È cominciata alla Camera la discussione generale sulla proposta di legge sulla promozione della lettura. Un dibattito in cui è prevalsa la volontà di tutti i gruppi intervenuti di sottolineare il lavoro condiviso e costruttivo portato avanti in commissione Cultura per arrivare a un testo unico (partendo dalle cinque proposte iniziali, a cominciare da quella di Flavia Piccoli Nardelli del Pd). Un testo che se da un lato mette d’accordo tutte le forze politiche (anche il sottosegretario al Mibac Gianluca Vacca ha apprezzato lo sforzo unitario del Parlamento e ha dato la disponibilità del governo a impegnarsi nel percorso di promozione della lettura in Italia che resta un settore “troppo debole”), dall’altro registra la posizione contraria dei grandi editori aderenti all’Aie che ribadisce la propria posizione contraria a un provvedimento per l’assenza di “un significativo sostegno alla domanda” e che danneggerebbe consumatori e famiglie. Tuttavia la posizione dell’Associazione Italiana Editori non raccoglie il sostegno di Adei (gli editori indipendenti che rappresentano circa il 35-40% del mercato) né dei librai (Sil Confesercenti e Ali Confcommercio) che hanno diffuso un comunicato congiunto di sostegno alla proposta di legge.
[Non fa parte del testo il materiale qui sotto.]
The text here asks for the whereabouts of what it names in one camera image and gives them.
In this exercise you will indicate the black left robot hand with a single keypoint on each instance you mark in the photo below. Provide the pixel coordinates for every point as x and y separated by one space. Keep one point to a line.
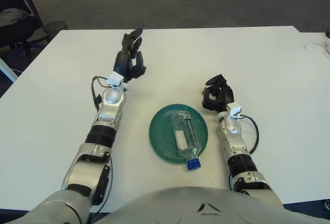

Quanto al dibattito, dopo la relazione introduttiva della relatrice Alessandra Carbonaro (per la quale tutti hanno speso parole di elogio nel lavoro di ricucitura non facile tra i vari testi presentati) è intervenuta anche Piccoli Nardelli che ha voluto rispondere “alle perplessità e alle prese di posizione registrate in questi giorni”: “Questa è una legge per la promozione della lettura, non sul prezzo dei libri - ha chiarito -. Siamo convinti che tutta la filiera meriti la nostra attenzione, dagli autori agli editori, dai distributori ai librai e ai bibliotecari”. A seguire hanno preso la parola tutti gli esponenti dei gruppi parlamentari che, come detto, hanno sottolineato il lavoro condiviso e costruttivo portato avanti dalla Commissione. Ognuno ha richiamato l’attenzione sui temi più cari, dalle biblioteche alla scuola, dalla digitalizzazione ai patti per la lettura. Unica voce leggermente fuori dal coro, sebbene abbia espresso grande apprezzamento per l’impianto complessivo della legge, è stata quella del deputato di +Europa, Alessandro Fusacchia, che ha espresso forti riserve sulla decisione di andare a regolamentare eccessivamente il mercato del libro (riferendosi alle politiche sugli sconti). 

Intanto domani si riunisce il Comitato dei Nove per l’esame preliminare degli emendamenti presentati per l’Aula. Le proposte di modifica del testo non dovrebbero essere molte, salvo quelle presentate dallo stesso Comitato ma che riguarderanno esclusivamente aspetti di carattere formale e testuale.